▶ **Recorded information**:
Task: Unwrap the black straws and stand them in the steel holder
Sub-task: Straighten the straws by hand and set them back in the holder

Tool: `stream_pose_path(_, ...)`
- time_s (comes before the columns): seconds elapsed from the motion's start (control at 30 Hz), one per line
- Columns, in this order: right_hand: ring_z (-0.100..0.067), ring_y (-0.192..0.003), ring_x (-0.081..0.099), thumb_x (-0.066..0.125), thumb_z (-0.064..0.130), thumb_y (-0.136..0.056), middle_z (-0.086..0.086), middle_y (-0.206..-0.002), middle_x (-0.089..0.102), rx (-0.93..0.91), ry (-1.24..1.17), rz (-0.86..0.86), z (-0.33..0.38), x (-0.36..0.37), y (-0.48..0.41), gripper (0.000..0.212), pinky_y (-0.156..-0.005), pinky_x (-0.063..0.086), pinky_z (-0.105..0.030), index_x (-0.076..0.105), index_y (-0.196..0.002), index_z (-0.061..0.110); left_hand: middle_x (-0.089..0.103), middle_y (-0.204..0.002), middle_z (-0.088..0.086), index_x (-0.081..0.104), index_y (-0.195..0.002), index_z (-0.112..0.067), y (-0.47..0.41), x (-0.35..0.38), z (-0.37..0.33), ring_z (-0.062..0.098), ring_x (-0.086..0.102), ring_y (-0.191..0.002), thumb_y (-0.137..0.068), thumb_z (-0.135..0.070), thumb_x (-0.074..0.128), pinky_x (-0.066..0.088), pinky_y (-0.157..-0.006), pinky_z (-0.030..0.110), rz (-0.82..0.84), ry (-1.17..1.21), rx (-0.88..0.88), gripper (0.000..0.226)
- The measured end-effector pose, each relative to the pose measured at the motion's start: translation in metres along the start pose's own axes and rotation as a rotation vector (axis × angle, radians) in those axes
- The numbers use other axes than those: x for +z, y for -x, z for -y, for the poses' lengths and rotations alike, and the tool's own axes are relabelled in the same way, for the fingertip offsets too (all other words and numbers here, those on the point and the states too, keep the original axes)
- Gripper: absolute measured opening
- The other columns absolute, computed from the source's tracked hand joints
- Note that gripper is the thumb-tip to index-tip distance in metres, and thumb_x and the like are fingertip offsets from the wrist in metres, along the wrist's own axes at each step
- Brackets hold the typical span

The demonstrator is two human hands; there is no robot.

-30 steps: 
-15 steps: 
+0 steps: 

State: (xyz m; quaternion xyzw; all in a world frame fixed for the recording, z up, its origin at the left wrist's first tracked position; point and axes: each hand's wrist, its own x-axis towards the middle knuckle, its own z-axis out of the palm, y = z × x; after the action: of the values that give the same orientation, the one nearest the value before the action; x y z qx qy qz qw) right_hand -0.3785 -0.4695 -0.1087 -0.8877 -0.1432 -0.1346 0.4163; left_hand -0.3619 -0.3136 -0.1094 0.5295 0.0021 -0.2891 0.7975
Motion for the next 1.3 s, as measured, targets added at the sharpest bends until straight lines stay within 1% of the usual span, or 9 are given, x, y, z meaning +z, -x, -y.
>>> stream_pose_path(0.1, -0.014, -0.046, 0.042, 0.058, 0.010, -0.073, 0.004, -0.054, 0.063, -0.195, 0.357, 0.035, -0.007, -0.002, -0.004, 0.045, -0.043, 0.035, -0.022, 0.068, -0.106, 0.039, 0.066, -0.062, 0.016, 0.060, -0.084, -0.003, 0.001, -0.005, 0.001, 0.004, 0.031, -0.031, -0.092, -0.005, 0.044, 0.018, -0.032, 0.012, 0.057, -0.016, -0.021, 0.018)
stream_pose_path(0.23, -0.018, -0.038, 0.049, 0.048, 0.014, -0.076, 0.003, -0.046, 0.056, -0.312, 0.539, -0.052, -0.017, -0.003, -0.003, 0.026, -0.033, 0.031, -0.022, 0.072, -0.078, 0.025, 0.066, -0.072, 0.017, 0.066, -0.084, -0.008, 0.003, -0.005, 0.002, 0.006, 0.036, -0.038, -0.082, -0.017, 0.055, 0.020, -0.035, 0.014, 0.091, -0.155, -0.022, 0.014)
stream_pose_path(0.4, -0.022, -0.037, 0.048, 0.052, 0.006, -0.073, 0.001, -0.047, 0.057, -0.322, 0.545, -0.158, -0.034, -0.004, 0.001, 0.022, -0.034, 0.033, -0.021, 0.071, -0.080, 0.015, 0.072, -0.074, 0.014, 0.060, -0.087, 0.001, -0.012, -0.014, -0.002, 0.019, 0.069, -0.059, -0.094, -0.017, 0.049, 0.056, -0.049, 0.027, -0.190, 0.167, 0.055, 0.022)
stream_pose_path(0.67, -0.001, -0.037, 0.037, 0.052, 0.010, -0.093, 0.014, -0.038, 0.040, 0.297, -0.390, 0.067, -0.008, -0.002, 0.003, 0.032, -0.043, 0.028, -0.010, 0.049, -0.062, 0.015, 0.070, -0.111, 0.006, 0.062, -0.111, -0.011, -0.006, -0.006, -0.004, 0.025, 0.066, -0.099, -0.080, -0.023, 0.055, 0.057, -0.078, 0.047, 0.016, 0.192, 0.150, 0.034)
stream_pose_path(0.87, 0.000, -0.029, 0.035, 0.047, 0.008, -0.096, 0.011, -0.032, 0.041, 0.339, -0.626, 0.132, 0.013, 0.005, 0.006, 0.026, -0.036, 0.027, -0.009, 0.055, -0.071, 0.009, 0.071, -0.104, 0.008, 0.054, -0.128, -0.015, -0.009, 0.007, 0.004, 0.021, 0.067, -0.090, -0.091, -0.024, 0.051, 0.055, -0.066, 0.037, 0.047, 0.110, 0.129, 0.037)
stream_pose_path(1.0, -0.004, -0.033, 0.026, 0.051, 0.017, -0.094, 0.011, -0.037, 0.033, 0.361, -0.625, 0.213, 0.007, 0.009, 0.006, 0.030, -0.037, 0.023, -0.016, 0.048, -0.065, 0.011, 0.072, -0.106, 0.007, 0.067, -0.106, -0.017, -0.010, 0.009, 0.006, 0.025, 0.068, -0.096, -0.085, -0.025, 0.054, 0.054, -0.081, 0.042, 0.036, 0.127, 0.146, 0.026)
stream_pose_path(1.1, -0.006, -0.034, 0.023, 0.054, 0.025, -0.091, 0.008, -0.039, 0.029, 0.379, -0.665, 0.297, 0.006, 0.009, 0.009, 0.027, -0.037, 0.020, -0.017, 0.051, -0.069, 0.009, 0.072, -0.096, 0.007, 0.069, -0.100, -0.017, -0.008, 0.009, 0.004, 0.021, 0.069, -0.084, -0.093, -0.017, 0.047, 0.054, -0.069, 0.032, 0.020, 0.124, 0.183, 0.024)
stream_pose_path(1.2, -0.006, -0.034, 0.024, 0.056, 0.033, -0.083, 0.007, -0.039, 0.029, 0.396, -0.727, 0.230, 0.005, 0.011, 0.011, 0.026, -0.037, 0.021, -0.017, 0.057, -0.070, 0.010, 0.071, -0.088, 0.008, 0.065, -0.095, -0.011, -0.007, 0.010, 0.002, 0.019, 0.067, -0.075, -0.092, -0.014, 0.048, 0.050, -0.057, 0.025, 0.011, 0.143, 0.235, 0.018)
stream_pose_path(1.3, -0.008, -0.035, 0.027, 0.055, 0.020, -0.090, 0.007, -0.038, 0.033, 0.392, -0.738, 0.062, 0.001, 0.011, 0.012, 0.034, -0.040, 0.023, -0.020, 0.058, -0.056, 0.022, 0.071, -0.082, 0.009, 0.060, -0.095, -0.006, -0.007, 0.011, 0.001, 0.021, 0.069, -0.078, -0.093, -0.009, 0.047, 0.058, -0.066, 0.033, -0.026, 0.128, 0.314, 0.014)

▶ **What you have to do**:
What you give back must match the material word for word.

▶ **Final answer**:
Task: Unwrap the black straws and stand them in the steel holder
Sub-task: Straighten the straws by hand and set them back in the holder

Tool: `stream_pose_path(_, ...)`
- time_s (comes before the columns): seconds elapsed from the motion's start (control at 30 Hz), one per line
- Columns, in this order: right_hand: ring_z (-0.100..0.067), ring_y (-0.192..0.003), ring_x (-0.081..0.099), thumb_x (-0.066..0.125), thumb_z (-0.064..0.130), thumb_y (-0.136..0.056), middle_z (-0.086..0.086), middle_y (-0.206..-0.002), middle_x (-0.089..0.102), rx (-0.93..0.91), ry (-1.24..1.17), rz (-0.86..0.86), z (-0.33..0.38), x (-0.36..0.37), y (-0.48..0.41), gripper (0.000..0.212), pinky_y (-0.156..-0.005), pinky_x (-0.063..0.086), pinky_z (-0.105..0.030), index_x (-0.076..0.105), index_y (-0.196..0.002), index_z (-0.061..0.110); left_hand: middle_x (-0.089..0.103), middle_y (-0.204..0.002), middle_z (-0.088..0.086), index_x (-0.081..0.104), index_y (-0.195..0.002), index_z (-0.112..0.067), y (-0.47..0.41), x (-0.35..0.38), z (-0.37..0.33), ring_z (-0.062..0.098), ring_x (-0.086..0.102), ring_y (-0.191..0.002), thumb_y (-0.137..0.068), thumb_z (-0.135..0.070), thumb_x (-0.074..0.128), pinky_x (-0.066..0.088), pinky_y (-0.157..-0.006), pinky_z (-0.030..0.110), rz (-0.82..0.84), ry (-1.17..1.21), rx (-0.88..0.88), gripper (0.000..0.226)
- The measured end-effector pose, each relative to the pose measured at the motion's start: translation in metres along the start pose's own axes and rotation as a rotation vector (axis × angle, radians) in those axes
- The numbers use other axes than those: x for +z, y for -x, z for -y, for the poses' lengths and rotations alike, and the tool's own axes are relabelled in the same way, for the fingertip offsets too (all other words and numbers here, those on the point and the states too, keep the original axes)
- Gripper: absolute measured opening
- The other columns absolute, computed from the source's tracked hand joints
- Note that gripper is the thumb-tip to index-tip distance in metres, and thumb_x and the like are fingertip offsets from the wrist in metres, along the wrist's own axes at each step
- Brackets hold the typical span

The demonstrator is two human hands; there is no robot.

-30 steps: 
-15 steps: 
+0 steps: 

State: (xyz m; quaternion xyzw; all in a world frame fixed for the recording, z up, its origin at the left wrist's first tracked position; point and axes: each hand's wrist, its own x-axis towards the middle knuckle, its own z-axis out of the palm, y = z × x; after the action: of the values that give the same orientation, the one nearest the value before the action; x y z qx qy qz qw) right_hand -0.3785 -0.4695 -0.1087 -0.8877 -0.1432 -0.1346 0.4163; left_hand -0.3619 -0.3136 -0.1094 0.5295 0.0021 -0.2891 0.7975
Motion for the next 1.3 s, as measured, targets added at the sharpest bends until straight lines stay within 1% of the usual span, or 9 are given, x, y, z meaning +z, -x, -y.
>>> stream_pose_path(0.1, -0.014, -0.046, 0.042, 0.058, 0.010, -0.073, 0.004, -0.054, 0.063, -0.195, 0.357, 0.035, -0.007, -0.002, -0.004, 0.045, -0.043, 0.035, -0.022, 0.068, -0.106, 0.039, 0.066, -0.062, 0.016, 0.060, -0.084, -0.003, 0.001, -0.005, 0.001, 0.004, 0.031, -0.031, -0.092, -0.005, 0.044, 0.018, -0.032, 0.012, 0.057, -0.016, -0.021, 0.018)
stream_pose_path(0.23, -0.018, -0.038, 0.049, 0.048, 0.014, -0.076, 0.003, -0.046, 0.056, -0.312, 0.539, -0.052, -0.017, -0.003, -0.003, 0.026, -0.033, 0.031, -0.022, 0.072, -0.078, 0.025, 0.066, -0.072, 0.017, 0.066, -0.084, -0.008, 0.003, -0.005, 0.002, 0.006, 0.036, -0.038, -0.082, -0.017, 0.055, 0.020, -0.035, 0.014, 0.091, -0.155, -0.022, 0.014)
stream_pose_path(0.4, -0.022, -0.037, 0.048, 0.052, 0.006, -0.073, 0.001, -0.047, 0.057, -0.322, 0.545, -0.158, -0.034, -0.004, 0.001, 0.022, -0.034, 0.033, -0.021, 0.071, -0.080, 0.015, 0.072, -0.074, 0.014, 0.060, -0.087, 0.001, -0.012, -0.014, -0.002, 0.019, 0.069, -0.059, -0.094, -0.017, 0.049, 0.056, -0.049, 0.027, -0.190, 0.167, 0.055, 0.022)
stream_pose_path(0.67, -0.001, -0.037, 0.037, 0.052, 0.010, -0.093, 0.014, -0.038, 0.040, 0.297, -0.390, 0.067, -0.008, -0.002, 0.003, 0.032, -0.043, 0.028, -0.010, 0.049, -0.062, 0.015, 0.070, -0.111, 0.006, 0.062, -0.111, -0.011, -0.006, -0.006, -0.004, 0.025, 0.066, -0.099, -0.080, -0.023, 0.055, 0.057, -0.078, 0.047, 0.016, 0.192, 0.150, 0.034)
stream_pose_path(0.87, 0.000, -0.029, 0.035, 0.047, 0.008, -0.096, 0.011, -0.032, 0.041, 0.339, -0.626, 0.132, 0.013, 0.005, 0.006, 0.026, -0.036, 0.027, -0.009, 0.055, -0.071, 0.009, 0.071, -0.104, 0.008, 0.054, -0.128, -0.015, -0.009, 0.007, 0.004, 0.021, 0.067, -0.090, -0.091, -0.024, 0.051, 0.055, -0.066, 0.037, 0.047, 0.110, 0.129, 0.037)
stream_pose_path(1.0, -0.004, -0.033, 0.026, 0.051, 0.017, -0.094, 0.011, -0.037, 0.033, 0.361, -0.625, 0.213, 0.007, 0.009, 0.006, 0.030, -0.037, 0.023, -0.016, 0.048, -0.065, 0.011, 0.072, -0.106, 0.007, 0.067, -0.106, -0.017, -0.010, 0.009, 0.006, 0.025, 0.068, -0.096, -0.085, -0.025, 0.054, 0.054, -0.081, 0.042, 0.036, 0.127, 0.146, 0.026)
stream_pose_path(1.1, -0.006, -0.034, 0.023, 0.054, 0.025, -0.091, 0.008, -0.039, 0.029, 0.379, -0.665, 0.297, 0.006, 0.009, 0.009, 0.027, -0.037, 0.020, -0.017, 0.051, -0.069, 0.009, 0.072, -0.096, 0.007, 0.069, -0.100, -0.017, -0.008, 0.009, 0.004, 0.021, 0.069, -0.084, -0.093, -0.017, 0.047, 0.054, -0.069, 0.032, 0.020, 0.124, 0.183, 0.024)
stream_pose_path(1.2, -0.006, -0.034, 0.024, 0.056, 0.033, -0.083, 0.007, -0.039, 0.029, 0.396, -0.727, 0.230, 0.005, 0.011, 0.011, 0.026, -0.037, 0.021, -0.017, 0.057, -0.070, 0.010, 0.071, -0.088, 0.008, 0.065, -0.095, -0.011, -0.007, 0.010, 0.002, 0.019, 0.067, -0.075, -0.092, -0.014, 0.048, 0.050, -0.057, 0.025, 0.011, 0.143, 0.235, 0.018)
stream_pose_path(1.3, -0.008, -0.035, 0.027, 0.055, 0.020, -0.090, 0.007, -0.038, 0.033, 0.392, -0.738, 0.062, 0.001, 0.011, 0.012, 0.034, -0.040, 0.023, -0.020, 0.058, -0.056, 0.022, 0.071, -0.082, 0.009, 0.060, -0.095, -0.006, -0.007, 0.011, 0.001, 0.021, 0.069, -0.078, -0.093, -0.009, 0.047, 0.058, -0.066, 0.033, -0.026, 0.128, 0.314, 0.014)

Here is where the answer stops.